All Roads Lead to Brooklyn IV (Russian pre- and post-Soviet Union)

Londongrad (Artie Cohen Series #8) by Reggie Nadelson: Book Cover$25.00 hardcover / walker

  • In a playground in Brooklyn, Artie Cohen is led to a dead girl tied up in duct tape on a children’s swing. He soon realizes the killer murdered the wrong girl—the intended victim was Valentina S verdloff, his friend Tolya’s daughter, long adored by Artie. Londongrad is the eighth Artie Cohen mystery by Reggie Nadelson, all of them with links to Russia and Brooklyn. This one may be the best, but others in the series, including Fresh Kills, Red Hook and Disturbed Earth, are entertaining and evocative of our home town.

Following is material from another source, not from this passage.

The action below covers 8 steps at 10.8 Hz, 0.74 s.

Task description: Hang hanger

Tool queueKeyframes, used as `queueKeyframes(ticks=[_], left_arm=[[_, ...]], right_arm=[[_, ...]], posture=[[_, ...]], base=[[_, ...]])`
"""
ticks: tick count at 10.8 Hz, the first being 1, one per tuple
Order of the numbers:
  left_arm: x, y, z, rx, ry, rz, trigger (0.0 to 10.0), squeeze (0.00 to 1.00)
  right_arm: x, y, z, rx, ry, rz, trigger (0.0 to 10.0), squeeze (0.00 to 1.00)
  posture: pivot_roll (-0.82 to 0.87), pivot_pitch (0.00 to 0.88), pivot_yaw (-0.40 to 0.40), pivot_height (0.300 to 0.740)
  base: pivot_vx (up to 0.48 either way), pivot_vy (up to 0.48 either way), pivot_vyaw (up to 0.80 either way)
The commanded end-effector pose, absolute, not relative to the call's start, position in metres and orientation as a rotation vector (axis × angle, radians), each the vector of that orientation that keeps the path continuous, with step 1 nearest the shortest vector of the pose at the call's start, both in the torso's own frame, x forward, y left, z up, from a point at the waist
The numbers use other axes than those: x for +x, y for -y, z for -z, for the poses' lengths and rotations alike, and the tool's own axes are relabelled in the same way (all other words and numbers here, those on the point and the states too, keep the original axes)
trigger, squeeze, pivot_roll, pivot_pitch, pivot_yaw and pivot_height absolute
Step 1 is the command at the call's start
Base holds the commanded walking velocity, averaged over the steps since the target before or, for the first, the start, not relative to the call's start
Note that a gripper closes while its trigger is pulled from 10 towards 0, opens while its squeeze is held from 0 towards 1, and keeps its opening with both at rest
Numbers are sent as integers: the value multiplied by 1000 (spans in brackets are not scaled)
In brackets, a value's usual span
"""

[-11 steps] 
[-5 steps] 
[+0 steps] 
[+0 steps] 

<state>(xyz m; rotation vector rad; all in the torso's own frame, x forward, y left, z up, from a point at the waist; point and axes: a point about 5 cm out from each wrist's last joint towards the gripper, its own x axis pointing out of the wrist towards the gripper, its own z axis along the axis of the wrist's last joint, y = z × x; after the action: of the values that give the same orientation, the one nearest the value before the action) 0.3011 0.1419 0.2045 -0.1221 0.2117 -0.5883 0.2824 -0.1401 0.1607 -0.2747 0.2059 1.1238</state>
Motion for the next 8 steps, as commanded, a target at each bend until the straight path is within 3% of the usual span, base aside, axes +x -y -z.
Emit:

A Night in the Cemetery by Anton Chekhov: Book Cover$14.95 paperback / pegasus

  • Reggie Nadelson was not the first to write about crime with a Russian angle. A Night in the Cemetery: And Other Stories of Crime and Suspense is an appeal collection of stories by Anton Chekhov, best known as one of his homeland’s foremost dramatists. Chekhov began his literary career as a crime and mystery writer. Scattered throughout periodicals and literary journals from 1880-1890, these early psychological suspense stories provide a fresh look into Chekhov’s literary heritage and his formative years as a writer.

Cover Image$15.00 paperback / random house

  • Still in the realm of classic Russian literature, when encounter Leo Tolstoy torn between his professed doctrine of poverty and chastity and the reality of his enormous wealth, his 13 children, and a life of relative luxury. In The Last Station by Jay Parini, Tolstoy makes a dramatic flight from his home but is too ill to continue beyond the tiny rail station at Astapovo. He believes that he is dying alone, while over 100 newspapermen camp outside awaiting hourly reports on his condition. A brilliant re-creation of the mind and tortured soul of one of the world’s greatest writers, The Last Station is a richly inventive novel that dances between fact and fiction.

Cover Image$15.00 paperback / FSG … on sale date 2/16/10

  • Before leaving Tolstoy . . . no one who read Elif Batuman’s first article (in the journal n+1) will ever forget it. “Babel in California” told the true story of various human destinies intersecting at Stanford University during a conference about the enigmatic writer Isaac Babel. In The Possessed, we watch Batuman investigate a possible murder at Tolstoy’s ancestral estate. We go with her to Stanford, Switzerland, and St. Petersburg; retrace Pushkin’s wanderings in the Caucasus; learn why Old Uzbek has one hundred different words for crying; and see an eighteenth-century ice palace reconstructed on the Neva.

$15.00 paperback / penguin

  • Stepping ahead in time, vanishings and apparitions, nightmares and twists of fate, mysterious ailments and supernatural interventions haunt the stories by the Russian master Ludmilla Petrushevskaya, heir to the spellbinding tradition of Gogol, in  There Once Lived a Woman Who Tried to Kill Her Neighbor’s Baby: Scary Fairy Tales. Blending the miraculous with the macabre, and leavened by a mischievous gallows humor, these bewitching tales are like nothing being written in Russia-or anywhere else in the world-today. The awesome collection is translated by Keith Gessen and Anna Summers.

Cover Image$14.95 paperback / alma

  • As the political intrigue of phantasmagorical post-communist reality develops into nightmare, the greed, cunning, and malice of the humans more and more resemble the behavior of the large communities of destructive rodents, while the rats acquire more and more human features. While clearly in the classical Russian tradition, The Rat Killer by Alexander Terekhov incorporate the more experimental and satirical aesthetic of Soviet writers such as Bulgakov, and as the narrator’s perception of reality becomes increasingly warped, so does our experience of the almost comically grotesque landscape around him.

$18.95 paperback / tin house

  • Few countries have undergone more radical transformations than Russia has since the fall of the Soviet Union. The stories in Rasskazy: New Fiction from a New Russia present 23 depictions of the country from its most talented young writers. Selected from the pages of the top Russian literary magazines and written by winners of the most prestigious literary awards, most of these stories appear here in English for the first time. Says author Francine Prose in the introduction: “What’s new is the rhythm and snap of the hip, modern, contemporary voices that we would expect to hear rattling into a cell phone in the booth next to ours, and the rendering of that voice into an English that’s as idiomatic and confident as we imagine these speakers to be.”

Cover Image$15.00 paperback / UDP

  • Ugly Duckling Presse has presented us with translations of contemporary Russian poetry, among them The Life and Opinions of DJ Spinoza, a cycle of fast, tragic, unsettling, hilarious poems about the shortcomings of reason by Eugene Ostashevsky, and Red Shifting by Aleksandr Skidan. All are expertly translated with facing pages in Russian and English.